Shocks, Drugs & Rock ‘n’ Roll
This article is from the archive of The New York Sun before the launch of its new website in 2022. The Sun has neither altered nor updated such articles but will seek to correct any errors, mis-categorizations or other problems introduced during transfer.

“Next to Normal” may be the first musical about bipolar disorder. It also boasts what is probably the only musical number in which a woman receives electroshock treatment in front of a wall covered in light bulbs.
Given all that, the unoriginality of “Next to Normal” is astonishing. There is little in Second Stage’s latest offering that hasn’t been done, and miles better. Tom Kitt’s score consists mainly of average melodies drenched in orchestration. But he’s got nothing on Brian Yorkey, whose clichéd book and lyrics include refrains like “I wish I could fly,” “There’s a light in the dark,” and “It only hurts when I breathe.”
“I miss the mountains,” sings the heavily-medicated Diana (Alice Ripley), a housewife in the midst of a decades-old battle with bipolar disorder. Mountains? Oh, you mean those things some people call manic episodes. Well, this is not a musical for those people. This is a musical for people who don’t mind watching Alice being advanced like a pawn to prove that what bipolar people really need is to be left alone.
Yes, alone. Alice, we learn, does not need medications, talk therapy, or even the support of her staggeringly loyal husband, Dan (an underutilized Brian d’Arcy James). What she needs, we’re told, is to make it on her own.
Yet after watching Alice battle her frightening emotions for the better part of two hours, it’s hard to applaud the idea of her going it alone. The one thing Michael Grief’s production gets right is the panicky feeling of distress that underscores Alice’s existence.
But unlike, say, “Spring Awakening,” where the characters’ acute anxieties are used to pulsating rock-and-roll effect, “Next to Normal” doesn’t know how to tap in — musically or otherwise — to Alice’s scary energy. It’s as if the show wants to be subversive, but can’t get past its conventional methods. Aesthetically, it thinks it’s hip when it’s not, a state of things that is vaguely embarrassing.
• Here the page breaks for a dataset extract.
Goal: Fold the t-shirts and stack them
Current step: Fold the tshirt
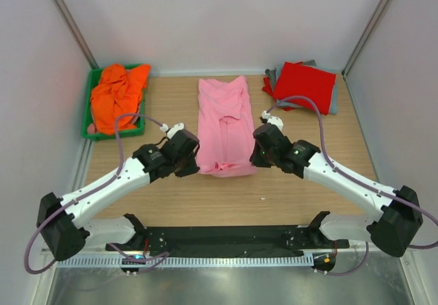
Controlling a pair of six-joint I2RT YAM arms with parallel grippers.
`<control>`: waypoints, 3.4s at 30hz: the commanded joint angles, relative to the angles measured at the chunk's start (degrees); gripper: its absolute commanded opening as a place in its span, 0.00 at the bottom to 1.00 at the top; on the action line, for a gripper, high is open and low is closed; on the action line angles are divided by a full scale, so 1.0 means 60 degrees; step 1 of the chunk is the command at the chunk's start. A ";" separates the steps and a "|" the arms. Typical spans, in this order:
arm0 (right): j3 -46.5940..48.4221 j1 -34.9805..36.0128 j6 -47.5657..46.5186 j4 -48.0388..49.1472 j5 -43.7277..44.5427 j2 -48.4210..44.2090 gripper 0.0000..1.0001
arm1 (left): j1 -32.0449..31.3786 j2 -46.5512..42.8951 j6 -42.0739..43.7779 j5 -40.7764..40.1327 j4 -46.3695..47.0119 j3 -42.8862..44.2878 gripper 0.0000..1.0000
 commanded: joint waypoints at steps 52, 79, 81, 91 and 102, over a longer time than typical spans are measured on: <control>0.7181 -0.4064 -0.3503 -0.0596 -0.0580 0.6646 0.85 | 0.4292 0.7499 0.4608 0.1868 -0.1724 0.8190 0.72; -0.1086 -0.4064 -0.1672 0.3567 -0.5356 0.2937 0.74 | 0.3295 0.5074 0.2177 0.3919 0.4404 0.0708 0.00; -0.1130 -0.4064 -0.1715 0.3509 -0.5312 0.2864 0.74 | 0.3281 0.5118 0.2045 0.3832 0.4404 0.0401 0.00; -0.1042 -0.4064 -0.1935 0.3098 -0.4990 0.2498 0.76 | 0.3237 0.4782 0.1956 0.3391 0.4082 -0.0261 0.11; -0.1496 -0.4093 -0.1994 0.3244 -0.5121 0.2014 0.83 | 0.3149 0.2995 0.2381 0.2659 0.2617 0.0268 0.68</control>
Mr. Grief’s rock-concert staging doesn’t help the cause. Mark Wendland’s massive set boasts a three-level catwalk across which the band members are dispersed; on glass panels, pixilated black-and-white dots sketch the contours of a white Colonial — and Diana’s large, looming eyes, displayed like a pop art banner above the proceedings. The volume of the atmosphere feels awfully loud for such a quiet, internal story. And there are times — the electroshock treatment number being the most blatant example — when the whole enterprise of setting a woman’s struggles with psychopharmacology to a soft-rock score feels in poor taste.
Not surprisingly, the concert backdrop feels most natural behind the show’s teenaged characters. Diana and Dan’s daughter Natalie (Jennifer Damiano) is a rigid honor student who turns to drugs as Mom’s condition worsens. Natalie’s story — she’s a classical pianist who has to learn to improvise — is an unbroken chain of clichés. But Ms. Damiano delivers them with age-appropriate angst, doing her best with some wooden lines.
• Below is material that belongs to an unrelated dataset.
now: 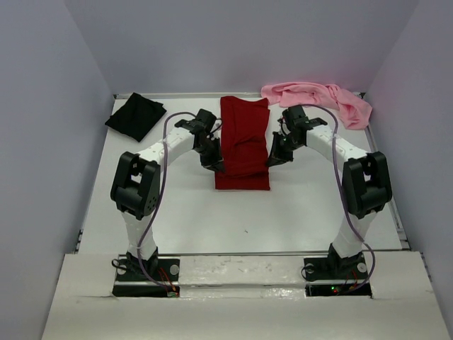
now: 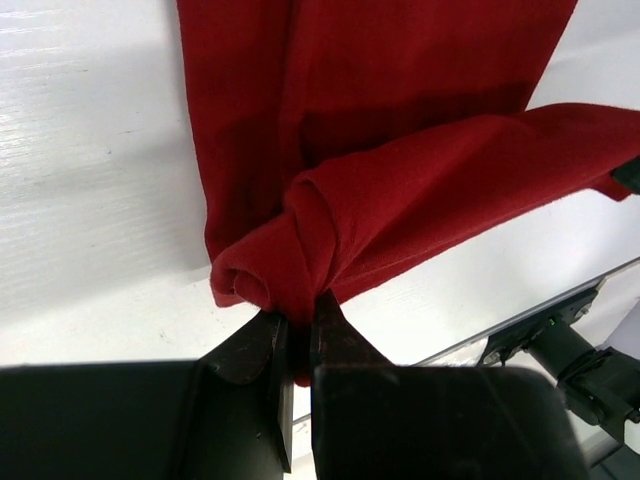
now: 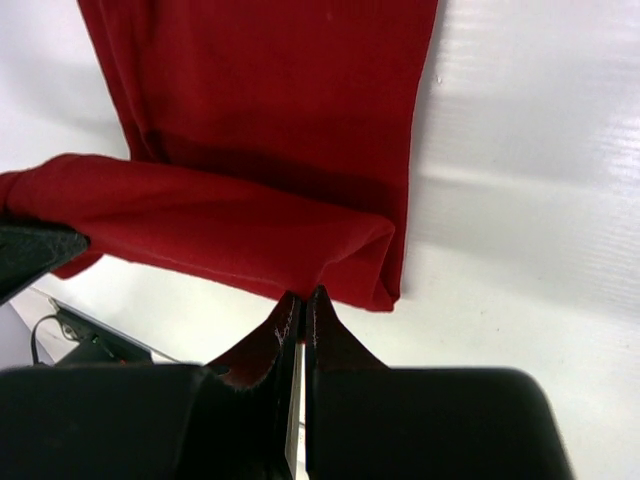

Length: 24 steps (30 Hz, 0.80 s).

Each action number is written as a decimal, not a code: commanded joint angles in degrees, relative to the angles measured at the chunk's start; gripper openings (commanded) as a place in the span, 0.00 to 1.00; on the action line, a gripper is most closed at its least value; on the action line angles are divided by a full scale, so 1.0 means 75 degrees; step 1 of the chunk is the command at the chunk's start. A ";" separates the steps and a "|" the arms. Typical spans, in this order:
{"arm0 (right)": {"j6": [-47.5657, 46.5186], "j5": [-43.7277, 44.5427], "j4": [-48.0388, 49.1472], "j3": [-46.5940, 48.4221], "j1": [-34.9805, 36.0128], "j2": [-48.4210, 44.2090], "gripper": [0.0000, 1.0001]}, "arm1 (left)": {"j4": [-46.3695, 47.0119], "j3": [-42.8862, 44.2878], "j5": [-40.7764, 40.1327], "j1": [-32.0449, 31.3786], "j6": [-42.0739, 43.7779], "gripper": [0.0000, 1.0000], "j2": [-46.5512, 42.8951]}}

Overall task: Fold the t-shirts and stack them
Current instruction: Fold the tshirt

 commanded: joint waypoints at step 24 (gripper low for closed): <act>-0.0109 0.0890 0.0610 0.0821 -0.0188 0.0884 0.00 | 0.0602 -0.0270 0.0078 0.0068 0.0304 0.07 0.0582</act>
More unfortunate is Aaron Tveit, who gets stuck playing Gabe, a figment of Mom’s addled imagination. Gabe, short for Gabriel (the angel, get it?), is the teenage version of Diana’s beloved son, who died in infancy. He stalks Diana from an upper catwalk, singing “I’m alive, I’m alive!” and refusing to be grieved and forgotten.
There is something garish about Diana’s illness being personified by a malevolent, scheming version of her dead son, an aggressive little demon who encourages her to commit suicide. Then again, “Next to Normal” is not overly concerned with good taste. This is a show about mental illness in which a doctor rips off his scrubs like a stripper and a woman gets electroshock therapy on a catwalk under strobe lights (its original title was “Feeling Electric”). Maybe those over-the-top elements could have worked in a musical that was smart and sophisticated, but “Next to Normal” is neither.